The problem with them is that Governments listen to them too much, but the private sector does not, so we should all just stop listening to credit rating agencies. The real problem, though, is that Governments think, because the financial lobby has created this idea, “If I apply for debt restructuring, I will never be able to borrow again, and that is just not true. If you apply for debt restructuring, at that point in time you will not be able to borrow from those creditors again. You will continue to be able to borrow from your domestic banks—the day-to-day borrowing that you need to dobut that is already the case.

Across the board, countries in debt crisis like Ukraine, Ghana, Sri Lanka or Zambia are not able to borrow from private financial markets at the moment anyway at anything like a reasonable interest rate, so you are not losing anything by applying for the debt restructuring. Having done a debt restructuring and made the debt sustainable, that is how you are able to borrow again. The credit rating agency Scope Ratings has made the point very clearly that debt relief leads to being able to borrow again, so we need to counter that myth.

There are other reasons why countries are not applying for restructuring. First, countries that do have not got anywhere. The three countries that have applied for the common framework 18 months in have not had any debt restructured.

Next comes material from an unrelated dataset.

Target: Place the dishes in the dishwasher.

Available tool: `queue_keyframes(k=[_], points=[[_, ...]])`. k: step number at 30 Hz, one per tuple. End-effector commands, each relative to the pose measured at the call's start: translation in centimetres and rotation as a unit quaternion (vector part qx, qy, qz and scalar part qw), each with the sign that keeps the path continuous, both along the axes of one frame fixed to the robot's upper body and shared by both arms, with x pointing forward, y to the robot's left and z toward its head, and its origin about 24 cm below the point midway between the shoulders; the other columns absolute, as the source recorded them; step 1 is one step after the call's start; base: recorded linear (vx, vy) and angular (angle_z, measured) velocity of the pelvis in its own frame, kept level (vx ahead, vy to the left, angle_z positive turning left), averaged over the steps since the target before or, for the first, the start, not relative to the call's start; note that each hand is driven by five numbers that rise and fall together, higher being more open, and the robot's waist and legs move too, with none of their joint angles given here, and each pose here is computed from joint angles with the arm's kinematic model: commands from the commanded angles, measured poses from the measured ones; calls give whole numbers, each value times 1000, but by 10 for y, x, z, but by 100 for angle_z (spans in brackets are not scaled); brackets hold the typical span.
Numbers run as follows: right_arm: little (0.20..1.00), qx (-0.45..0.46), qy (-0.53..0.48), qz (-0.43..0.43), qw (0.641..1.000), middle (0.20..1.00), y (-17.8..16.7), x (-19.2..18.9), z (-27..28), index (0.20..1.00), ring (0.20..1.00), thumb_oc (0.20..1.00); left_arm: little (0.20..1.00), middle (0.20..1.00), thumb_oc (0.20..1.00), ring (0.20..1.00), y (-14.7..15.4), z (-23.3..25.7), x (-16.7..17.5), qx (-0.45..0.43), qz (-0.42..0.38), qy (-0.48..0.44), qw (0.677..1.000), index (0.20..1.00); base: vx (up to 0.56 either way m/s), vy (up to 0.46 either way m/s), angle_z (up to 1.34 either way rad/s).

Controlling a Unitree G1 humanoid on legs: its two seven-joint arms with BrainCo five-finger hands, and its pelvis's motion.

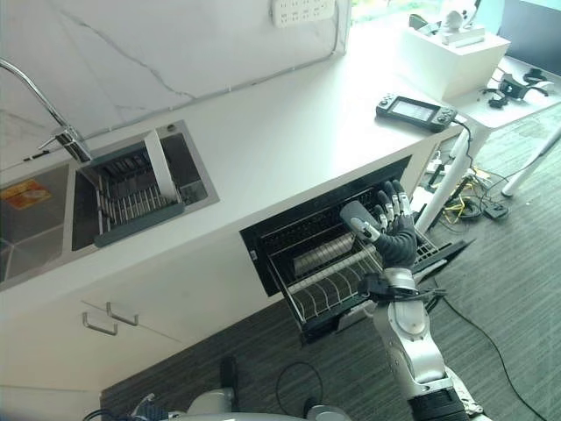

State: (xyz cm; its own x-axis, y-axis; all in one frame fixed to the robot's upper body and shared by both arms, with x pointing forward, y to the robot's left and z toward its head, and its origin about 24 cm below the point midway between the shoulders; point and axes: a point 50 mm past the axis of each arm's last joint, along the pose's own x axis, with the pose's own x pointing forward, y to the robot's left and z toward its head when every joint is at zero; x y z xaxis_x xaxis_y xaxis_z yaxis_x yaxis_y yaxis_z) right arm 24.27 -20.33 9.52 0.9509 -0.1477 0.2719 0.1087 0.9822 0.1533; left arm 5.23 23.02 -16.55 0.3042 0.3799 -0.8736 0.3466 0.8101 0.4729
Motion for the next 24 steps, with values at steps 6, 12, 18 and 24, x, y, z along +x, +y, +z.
queue_keyframes(k=[6, 12, 18, 24], points=[[1000, 21, -72, 4, 997, 1000, 0, -8, 27, 1000, 1000, 1000, 1000, 1000, 1000, 1000, 34, 10, 8, 52, -26, -16, 998, 1000, 203, 287, -11], [1000, 29, -75, 6, 997, 1000, 7, -6, 26, 1000, 1000, 1000, 1000, 1000, 1000, 1000, 39, 14, 19, 61, -27, -33, 997, 1000, 115, 172, -5], [1000, 35, -94, 30, 994, 1000, 20, 0, 29, 1000, 1000, 1000, 1000, 1000, 1000, 1000, 42, 16, 18, 72, -5, -36, 997, 1000, -18, -151, -37], [1000, 27, -92, 26, 995, 1000, 17, -1, 31, 1000, 1000, 1000, 1000, 1000, 1000, 1000, 30, 9, 4, 59, -9, -17, 998, 1000, -15, -95, 4]])
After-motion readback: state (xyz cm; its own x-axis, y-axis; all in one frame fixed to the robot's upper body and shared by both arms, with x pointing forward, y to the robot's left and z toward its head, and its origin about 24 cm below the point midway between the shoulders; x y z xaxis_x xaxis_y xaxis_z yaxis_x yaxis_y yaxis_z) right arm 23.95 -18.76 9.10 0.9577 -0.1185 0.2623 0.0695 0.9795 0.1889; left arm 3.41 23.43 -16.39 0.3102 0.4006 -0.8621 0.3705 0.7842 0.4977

Secondly, you open yourself up to legal challenges and to the whole power of the private sector. That is why you need things like legislation to make debt restructuring easier, to increase the power of debtors in negotiations and to make it easier for them to apply for the process. It is not a top-down blanket that applies to everyone. It is about creating a way for a country whose debt needs to be reduced in order to be sustainable to apply for a debt restructuring on a case-by-case basis.

Sonja Gibbs: May I first respectfully disagree with Tim on the point about credit rating agencies? Credit ratings are a fundamental part of pricing credit and without them

Chris Law: It did not work in the crash.

Mr Bacon: It did not work in the crash.

Chris Law: Waste of time.

Mr Bacon: They conned the whole world, did they not?

Sonja Gibbs: I would not argue that they are in any way perfect. It is a flawed system. However, credit ratings enable markets to be deep and liquid. You have to have some degree of standardisation of credit assessment in order for markets to be able to function. On that, what happens to a countrys credit rating is incredibly important in its ability to access markets.

Just on the common framework, there are efforts underway to improve this, and that could play an important role, in part by ensuring broad participation of creditors with good burden sharing, if there could be greater clarity on restructuring steps and earlier engagement of official creditors with debtors and with private creditors. In other words, you do not have one set of negotiations that are just official creditors, and another that are private sector. There needs to be more co-ordination between the two.

There is this concept of a standstill in debt service payments during negotiations, so that is another idea under consideration that you could get the common framework to work better by implementing that and specifying the mechanics around comparability of treatment.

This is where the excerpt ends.